What to do:
The task calls for the lines from the start of the entries below through the line with "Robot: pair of", given again verbatim, with every picture dropped.

Materials provided:
++++

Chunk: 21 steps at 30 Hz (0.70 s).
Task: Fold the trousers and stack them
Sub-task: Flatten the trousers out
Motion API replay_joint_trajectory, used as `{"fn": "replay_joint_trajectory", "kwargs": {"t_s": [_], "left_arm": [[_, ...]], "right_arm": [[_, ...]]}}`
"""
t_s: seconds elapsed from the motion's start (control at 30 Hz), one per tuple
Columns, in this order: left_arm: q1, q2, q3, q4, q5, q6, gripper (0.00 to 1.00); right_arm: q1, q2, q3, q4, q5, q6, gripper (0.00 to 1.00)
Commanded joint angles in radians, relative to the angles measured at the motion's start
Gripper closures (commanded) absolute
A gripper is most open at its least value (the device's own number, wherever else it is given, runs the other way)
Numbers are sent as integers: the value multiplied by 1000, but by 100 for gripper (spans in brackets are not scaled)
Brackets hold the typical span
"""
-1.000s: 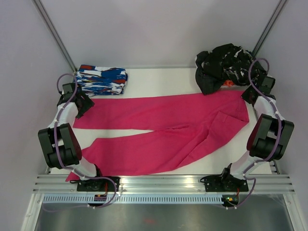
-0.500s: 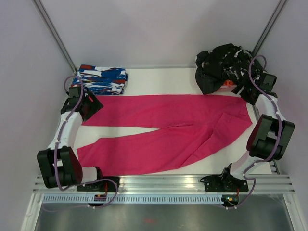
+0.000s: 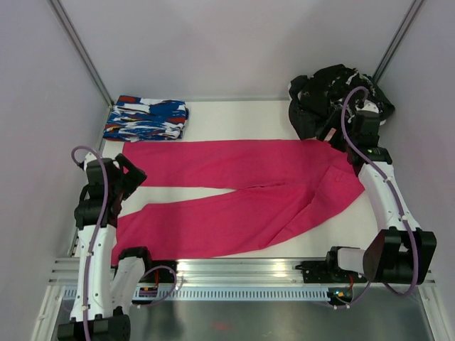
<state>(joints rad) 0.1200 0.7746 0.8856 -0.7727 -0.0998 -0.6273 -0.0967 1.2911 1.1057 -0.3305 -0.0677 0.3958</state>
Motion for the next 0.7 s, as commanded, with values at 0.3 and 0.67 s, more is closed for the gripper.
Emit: {"fn": "replay_joint_trajectory", "kwargs": {"t_s": [0.3,0.67], "left_arm": [[0,57,-200,-40,89,-222,11],[0,95,-333,30,95,-319,14]], "right_arm": [[124,-134,-182,-166,209,129,3],[127,-118,-291,-151,197,184,3]]}}
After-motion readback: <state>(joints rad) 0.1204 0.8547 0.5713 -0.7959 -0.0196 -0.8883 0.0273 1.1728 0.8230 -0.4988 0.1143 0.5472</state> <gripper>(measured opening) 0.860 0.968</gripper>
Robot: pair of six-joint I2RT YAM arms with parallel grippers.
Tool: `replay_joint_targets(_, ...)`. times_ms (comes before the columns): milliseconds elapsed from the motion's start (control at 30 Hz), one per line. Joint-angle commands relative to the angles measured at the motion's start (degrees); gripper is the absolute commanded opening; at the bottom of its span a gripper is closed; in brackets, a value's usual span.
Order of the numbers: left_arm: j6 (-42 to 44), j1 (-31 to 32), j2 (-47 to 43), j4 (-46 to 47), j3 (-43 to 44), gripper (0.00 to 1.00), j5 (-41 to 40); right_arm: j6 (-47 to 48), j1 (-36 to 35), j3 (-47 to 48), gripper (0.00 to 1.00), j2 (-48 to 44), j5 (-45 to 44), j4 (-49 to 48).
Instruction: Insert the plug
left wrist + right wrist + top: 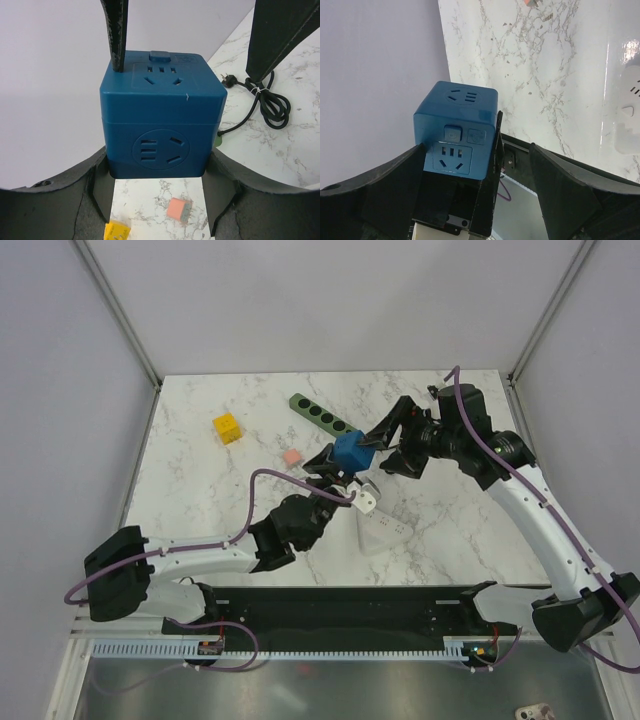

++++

Task output:
Chunk: 21 steps at 30 Hz (0.70 s).
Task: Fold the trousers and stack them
Sub-task: Flatten the trousers out
Motion API replay_joint_trajectory, used as `{"fn": "replay_joint_trajectory", "kwargs": {"t_s": [_], "left_arm": [[_, ...]], "right_arm": [[_, ...]]}}`
"""
t_s: seconds elapsed from the motion's start (control at 30 Hz), one per tuple
Columns, in this order: left_arm: q1, q2, q3, q4, q5, q6, gripper (0.00 to 1.00); right_arm: q1, q2, q3, q4, q5, q6, gripper (0.00 to 1.00)
Commanded joint angles in radians, relative to the angles measured at the motion's start
Gripper closures (commanded) absolute
A gripper is most open at its least value (the device's own number, wherever else it is given, runs the other way)
Numbers are sent as integers: the value multiplied by 1000, but by 100 for gripper (spans in brackets are not scaled)
Brackets hold the typical span
"""
-1.000s: 
-0.500s: 
+0.000s: 
<state>(joints rad) 0.1200 0.7746 0.8856 -0.7727 -0.0998 -0.6273 -0.0967 1.2911 1.1057 -0.3305 -0.0677 0.3958</state>
Motion for the next 0.7 s, as commanded, with values at 0.3 and 0.67 s, more is closed for the gripper.
Emit: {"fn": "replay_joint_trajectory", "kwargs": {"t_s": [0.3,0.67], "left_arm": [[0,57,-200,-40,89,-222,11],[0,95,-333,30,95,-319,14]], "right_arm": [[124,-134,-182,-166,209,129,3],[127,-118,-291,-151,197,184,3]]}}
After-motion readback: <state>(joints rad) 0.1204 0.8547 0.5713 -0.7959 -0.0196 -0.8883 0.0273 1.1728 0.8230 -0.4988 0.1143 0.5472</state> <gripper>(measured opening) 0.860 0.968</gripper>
Robot: pair of six-joint I2RT YAM arms with parallel grippers.

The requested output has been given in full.